夜幕如潮水般缓缓卷席而来。
街道两侧商铺前悬挂的灯笼,用暖光将黑暗照亮。
可望着这暖光。
苗志远心中却只有悲凉与苦涩。
“看来你的进程,并不顺利。”
身后,熟悉的声音悠悠响起。
转身。
身穿青白长衫的林游此时正端着酒杯,坐在昨夜的位置。
“恩。”
苗志远缓缓点头,声音里裹着化不开的复杂与苦涩沉甸甸的:“我今日本是抱着破釜沉舟的心思去的,我本想坦荡的说出退婚二字,了断这桩纠葛,可真当要面对时,我····终究还是退缩了。
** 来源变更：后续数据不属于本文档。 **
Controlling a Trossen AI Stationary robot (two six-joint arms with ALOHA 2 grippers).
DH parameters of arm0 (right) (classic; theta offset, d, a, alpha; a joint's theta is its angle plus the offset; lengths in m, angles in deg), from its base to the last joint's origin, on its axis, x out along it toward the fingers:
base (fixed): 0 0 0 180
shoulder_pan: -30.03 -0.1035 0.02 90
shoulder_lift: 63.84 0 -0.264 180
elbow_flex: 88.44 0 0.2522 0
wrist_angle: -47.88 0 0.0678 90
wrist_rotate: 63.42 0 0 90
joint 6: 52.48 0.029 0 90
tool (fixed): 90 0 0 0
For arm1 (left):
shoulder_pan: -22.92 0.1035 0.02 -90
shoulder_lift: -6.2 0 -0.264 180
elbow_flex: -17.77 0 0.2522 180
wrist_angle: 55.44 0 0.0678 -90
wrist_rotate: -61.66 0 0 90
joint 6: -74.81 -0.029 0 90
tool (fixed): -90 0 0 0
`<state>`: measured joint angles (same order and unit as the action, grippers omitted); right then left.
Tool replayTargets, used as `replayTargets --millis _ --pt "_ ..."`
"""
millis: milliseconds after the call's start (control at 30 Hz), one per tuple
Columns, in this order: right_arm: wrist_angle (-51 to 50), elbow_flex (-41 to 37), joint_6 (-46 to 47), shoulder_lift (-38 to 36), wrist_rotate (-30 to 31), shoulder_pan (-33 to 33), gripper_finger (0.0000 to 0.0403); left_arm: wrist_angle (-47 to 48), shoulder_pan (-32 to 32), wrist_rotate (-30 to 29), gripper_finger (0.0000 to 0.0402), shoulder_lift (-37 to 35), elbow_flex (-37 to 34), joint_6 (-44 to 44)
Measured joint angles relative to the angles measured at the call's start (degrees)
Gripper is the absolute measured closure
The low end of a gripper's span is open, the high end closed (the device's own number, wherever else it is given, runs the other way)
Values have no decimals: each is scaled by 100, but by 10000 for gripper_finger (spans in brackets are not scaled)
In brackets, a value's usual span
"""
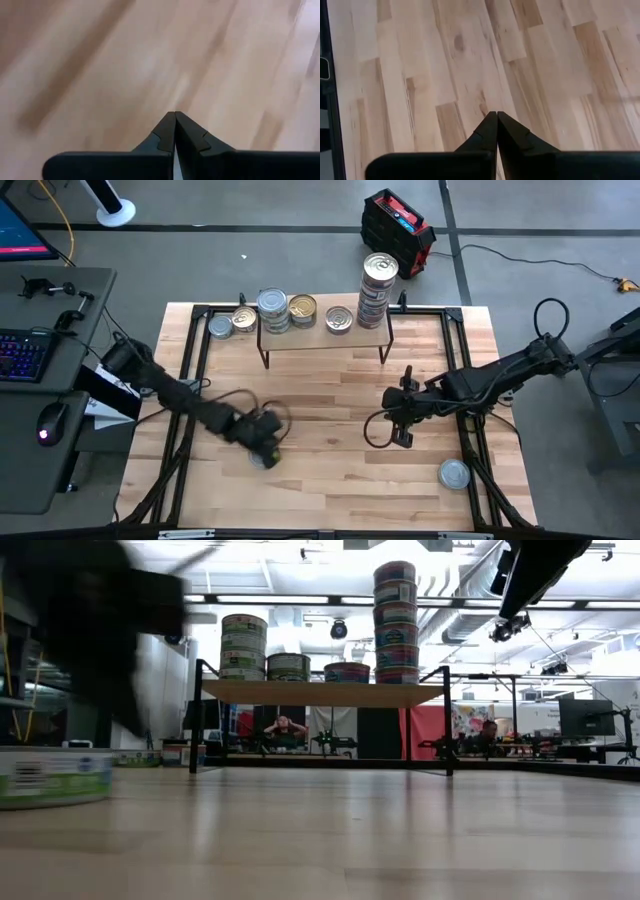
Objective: Stack canned seafood by type on shelf
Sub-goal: Move the green white tuna can closer to the center of the table, then adjust the green white tuna cans on the shelf
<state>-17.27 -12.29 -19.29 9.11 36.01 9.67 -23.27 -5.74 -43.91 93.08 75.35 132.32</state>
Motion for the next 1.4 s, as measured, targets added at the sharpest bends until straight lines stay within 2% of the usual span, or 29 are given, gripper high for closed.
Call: replayTargets --millis 133,233,400,533,633,733,800,933,1000,1100,1233,1300,1400 --pt "20 0 -2 0 42 0 403 -1024 739 50 402 391 50 -958" --pt "47 0 -1 0 254 0 403 -1227 1208 429 401 688 344 -1537" --pt "412 0 -13 0 518 50 403 -569 1572 1075 401 499 1121 -2856" --pt "686 0 -79 10 512 128 403 407 1396 1083 401 -169 1389 -3488" --pt "803 0 -169 76 544 245 403 1225 1069 584 401 -663 1279 -3208" --pt "1412 0 -277 224 601 515 403 1533 604 -59 402 -1041 938 -2345" --pt "2221 0 -526 356 611 745 403 1182 224 -412 402 -1261 558 -1676" --pt "3885 118 -1077 793 595 1369 403 -236 -515 -1039 402 -1503 -228 -567" --pt "4188 438 -1312 1090 542 1706 403 -683 -768 -1312 402 -1519 -465 -168" --pt "4212 1137 -1583 1599 493 2146 403 -654 -1011 -1575 401 -1517 -532 253" --pt "3939 2038 -2012 2199 411 2550 403 -589 -962 -1831 402 -1620 -498 393" --pt "3747 2425 -2222 2370 275 2671 403 -500 -701 -1758 401 -1757 -286 311" --pt "3354 2849 -2490 2437 113 2743 403 -32 -35 -1406 401 -1995 236 -441"
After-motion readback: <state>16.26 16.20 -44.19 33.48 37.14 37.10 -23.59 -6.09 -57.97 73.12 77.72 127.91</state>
”
“为什么退缩?”
林游将手中喝空的酒杯轻轻搁在案上,瓷杯与木案相撞发出一声轻响。
抬眼看向苗志远。
目光清亮,带着几分探寻。
倒不是他八卦。
而是爱情这种事,他确实从未真正经历。
更别说是眼前这种局面。
听说过,但从没见过。
“不敢。”
苗志远说着低头望着自己的双手,哑着嗓子开口:“我不敢直面婉仪的眼睛,她待我素来温和,对这门婚事更是满心期待,我怎能亲手将这份纯粹的期盼碾碎,让她背负‘被退婚’的污名在洛城的流言蜚语里抬不起头?”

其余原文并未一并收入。